▶ **Exercise prompt**:
Under this task are some entries; return every one of them exactly.

*** Opening Data extract ***

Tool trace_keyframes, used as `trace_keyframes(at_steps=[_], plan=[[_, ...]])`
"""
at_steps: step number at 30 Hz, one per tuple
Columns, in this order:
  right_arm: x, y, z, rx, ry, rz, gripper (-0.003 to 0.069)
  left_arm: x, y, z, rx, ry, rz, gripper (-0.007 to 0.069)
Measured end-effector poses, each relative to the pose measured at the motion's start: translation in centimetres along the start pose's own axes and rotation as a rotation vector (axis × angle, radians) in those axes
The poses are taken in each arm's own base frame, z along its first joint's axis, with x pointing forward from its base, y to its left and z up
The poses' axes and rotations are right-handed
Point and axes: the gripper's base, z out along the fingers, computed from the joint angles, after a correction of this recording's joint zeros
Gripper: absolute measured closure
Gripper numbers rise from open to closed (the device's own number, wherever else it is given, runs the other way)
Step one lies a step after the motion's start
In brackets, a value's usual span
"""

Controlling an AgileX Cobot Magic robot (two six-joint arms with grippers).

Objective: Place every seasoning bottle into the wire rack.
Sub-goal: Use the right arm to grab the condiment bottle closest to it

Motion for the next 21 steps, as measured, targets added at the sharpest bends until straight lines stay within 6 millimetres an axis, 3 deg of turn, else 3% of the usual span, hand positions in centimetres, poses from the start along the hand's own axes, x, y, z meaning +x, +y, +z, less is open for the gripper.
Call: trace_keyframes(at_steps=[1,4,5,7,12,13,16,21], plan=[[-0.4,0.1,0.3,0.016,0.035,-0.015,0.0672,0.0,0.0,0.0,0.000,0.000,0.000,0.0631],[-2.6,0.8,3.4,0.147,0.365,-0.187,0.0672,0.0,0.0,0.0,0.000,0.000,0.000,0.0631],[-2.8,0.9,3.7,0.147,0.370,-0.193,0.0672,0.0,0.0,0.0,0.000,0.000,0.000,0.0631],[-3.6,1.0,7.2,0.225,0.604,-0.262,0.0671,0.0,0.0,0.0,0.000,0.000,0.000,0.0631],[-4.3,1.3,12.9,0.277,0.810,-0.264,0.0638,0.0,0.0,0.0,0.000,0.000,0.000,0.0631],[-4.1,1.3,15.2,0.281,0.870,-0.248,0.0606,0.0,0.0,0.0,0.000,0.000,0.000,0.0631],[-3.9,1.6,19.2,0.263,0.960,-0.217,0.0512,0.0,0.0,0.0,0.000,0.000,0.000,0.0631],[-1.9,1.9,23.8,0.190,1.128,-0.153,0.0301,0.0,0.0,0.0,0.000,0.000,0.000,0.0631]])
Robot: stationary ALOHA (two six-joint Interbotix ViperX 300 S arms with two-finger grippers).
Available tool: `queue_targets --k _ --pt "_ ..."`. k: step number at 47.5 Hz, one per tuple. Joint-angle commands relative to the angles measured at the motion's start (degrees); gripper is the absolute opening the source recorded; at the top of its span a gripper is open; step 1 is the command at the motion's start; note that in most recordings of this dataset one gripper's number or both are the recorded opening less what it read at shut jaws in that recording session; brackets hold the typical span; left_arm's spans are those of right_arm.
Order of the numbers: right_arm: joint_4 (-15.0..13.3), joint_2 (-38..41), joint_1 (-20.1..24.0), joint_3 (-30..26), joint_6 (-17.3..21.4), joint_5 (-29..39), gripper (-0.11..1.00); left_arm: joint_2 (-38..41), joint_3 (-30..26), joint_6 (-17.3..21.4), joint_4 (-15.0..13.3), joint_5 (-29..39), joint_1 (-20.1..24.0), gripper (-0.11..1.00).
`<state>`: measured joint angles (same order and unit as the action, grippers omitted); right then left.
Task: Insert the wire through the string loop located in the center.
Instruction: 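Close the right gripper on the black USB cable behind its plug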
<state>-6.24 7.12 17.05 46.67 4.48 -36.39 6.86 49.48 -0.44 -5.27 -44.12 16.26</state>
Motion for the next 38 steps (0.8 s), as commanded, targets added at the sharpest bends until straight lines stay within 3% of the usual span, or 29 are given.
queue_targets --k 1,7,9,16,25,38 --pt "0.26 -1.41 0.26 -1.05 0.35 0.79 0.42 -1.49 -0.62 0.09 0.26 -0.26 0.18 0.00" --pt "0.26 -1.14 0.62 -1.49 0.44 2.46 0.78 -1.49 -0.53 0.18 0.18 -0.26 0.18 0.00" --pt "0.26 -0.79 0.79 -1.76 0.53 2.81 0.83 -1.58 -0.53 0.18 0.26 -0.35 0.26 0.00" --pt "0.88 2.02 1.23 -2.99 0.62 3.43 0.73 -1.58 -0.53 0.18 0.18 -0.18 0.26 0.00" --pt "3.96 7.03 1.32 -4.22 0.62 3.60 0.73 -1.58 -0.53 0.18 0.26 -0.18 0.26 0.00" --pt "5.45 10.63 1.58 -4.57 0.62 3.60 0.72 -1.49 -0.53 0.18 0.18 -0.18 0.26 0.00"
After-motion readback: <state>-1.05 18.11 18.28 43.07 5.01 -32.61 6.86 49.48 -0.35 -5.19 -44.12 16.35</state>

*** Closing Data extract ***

▶ **Answer area**:
Tool trace_keyframes, used as `trace_keyframes(at_steps=[_], plan=[[_, ...]])`
"""
at_steps: step number at 30 Hz, one per tuple
Columns, in this order:
  right_arm: x, y, z, rx, ry, rz, gripper (-0.003 to 0.069)
  left_arm: x, y, z, rx, ry, rz, gripper (-0.007 to 0.069)
Measured end-effector poses, each relative to the pose measured at the motion's start: translation in centimetres along the start pose's own axes and rotation as a rotation vector (axis × angle, radians) in those axes
The poses are taken in each arm's own base frame, z along its first joint's axis, with x pointing forward from its base, y to its left and z up
The poses' axes and rotations are right-handed
Point and axes: the gripper's base, z out along the fingers, computed from the joint angles, after a correction of this recording's joint zeros
Gripper: absolute measured closure
Gripper numbers rise from open to closed (the device's own number, wherever else it is given, runs the other way)
Step one lies a step after the motion's start
In brackets, a value's usual span
"""

Controlling an AgileX Cobot Magic robot (two six-joint arms with grippers).

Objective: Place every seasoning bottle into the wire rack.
Sub-goal: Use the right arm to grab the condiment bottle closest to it

Motion for the next 21 steps, as measured, targets added at the sharpest bends until straight lines stay within 6 millimetres an axis, 3 deg of turn, else 3% of the usual span, hand positions in centimetres, poses from the start along the hand's own axes, x, y, z meaning +x, +y, +z, less is open for the gripper.
Call: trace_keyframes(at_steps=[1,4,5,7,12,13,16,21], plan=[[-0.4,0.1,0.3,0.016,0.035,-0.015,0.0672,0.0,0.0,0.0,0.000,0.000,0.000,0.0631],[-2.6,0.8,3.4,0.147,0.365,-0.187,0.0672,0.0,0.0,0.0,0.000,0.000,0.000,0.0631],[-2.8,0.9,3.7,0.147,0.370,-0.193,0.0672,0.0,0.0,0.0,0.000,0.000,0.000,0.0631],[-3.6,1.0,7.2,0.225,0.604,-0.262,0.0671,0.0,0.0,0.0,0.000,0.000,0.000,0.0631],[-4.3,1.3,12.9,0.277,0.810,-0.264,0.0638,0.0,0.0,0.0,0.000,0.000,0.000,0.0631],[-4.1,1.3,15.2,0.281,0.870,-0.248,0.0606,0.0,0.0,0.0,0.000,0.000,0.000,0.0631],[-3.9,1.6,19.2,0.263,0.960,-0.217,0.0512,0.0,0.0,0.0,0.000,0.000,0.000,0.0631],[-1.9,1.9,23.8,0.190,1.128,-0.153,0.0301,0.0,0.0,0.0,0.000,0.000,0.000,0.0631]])
Robot: stationary ALOHA (two six-joint Interbotix ViperX 300 S arms with two-finger grippers).
Available tool: `queue_targets --k _ --pt "_ ..."`. k: step number at 47.5 Hz, one per tuple. Joint-angle commands relative to the angles measured at the motion's start (degrees); gripper is the absolute opening the source recorded; at the top of its span a gripper is open; step 1 is the command at the motion's start; note that in most recordings of this dataset one gripper's number or both are the recorded opening less what it read at shut jaws in that recording session; brackets hold the typical span; left_arm's spans are those of right_arm.
Order of the numbers: right_arm: joint_4 (-15.0..13.3), joint_2 (-38..41), joint_1 (-20.1..24.0), joint_3 (-30..26), joint_6 (-17.3..21.4), joint_5 (-29..39), gripper (-0.11..1.00); left_arm: joint_2 (-38..41), joint_3 (-30..26), joint_6 (-17.3..21.4), joint_4 (-15.0..13.3), joint_5 (-29..39), joint_1 (-20.1..24.0), gripper (-0.11..1.00).
`<state>`: measured joint angles (same order and unit as the action, grippers omitted); right then left.
Task: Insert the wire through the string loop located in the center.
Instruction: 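Close the right gripper on the black USB cable behind its plug
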<state>-6.24 7.12 17.05 46.67 4.48 -36.39 6.86 49.48 -0.44 -5.27 -44.12 16.26</state>
Motion for the next 38 steps (0.8 s), as commanded, targets added at the sharpest bends until straight lines stay within 3% of the usual span, or 29 are given.
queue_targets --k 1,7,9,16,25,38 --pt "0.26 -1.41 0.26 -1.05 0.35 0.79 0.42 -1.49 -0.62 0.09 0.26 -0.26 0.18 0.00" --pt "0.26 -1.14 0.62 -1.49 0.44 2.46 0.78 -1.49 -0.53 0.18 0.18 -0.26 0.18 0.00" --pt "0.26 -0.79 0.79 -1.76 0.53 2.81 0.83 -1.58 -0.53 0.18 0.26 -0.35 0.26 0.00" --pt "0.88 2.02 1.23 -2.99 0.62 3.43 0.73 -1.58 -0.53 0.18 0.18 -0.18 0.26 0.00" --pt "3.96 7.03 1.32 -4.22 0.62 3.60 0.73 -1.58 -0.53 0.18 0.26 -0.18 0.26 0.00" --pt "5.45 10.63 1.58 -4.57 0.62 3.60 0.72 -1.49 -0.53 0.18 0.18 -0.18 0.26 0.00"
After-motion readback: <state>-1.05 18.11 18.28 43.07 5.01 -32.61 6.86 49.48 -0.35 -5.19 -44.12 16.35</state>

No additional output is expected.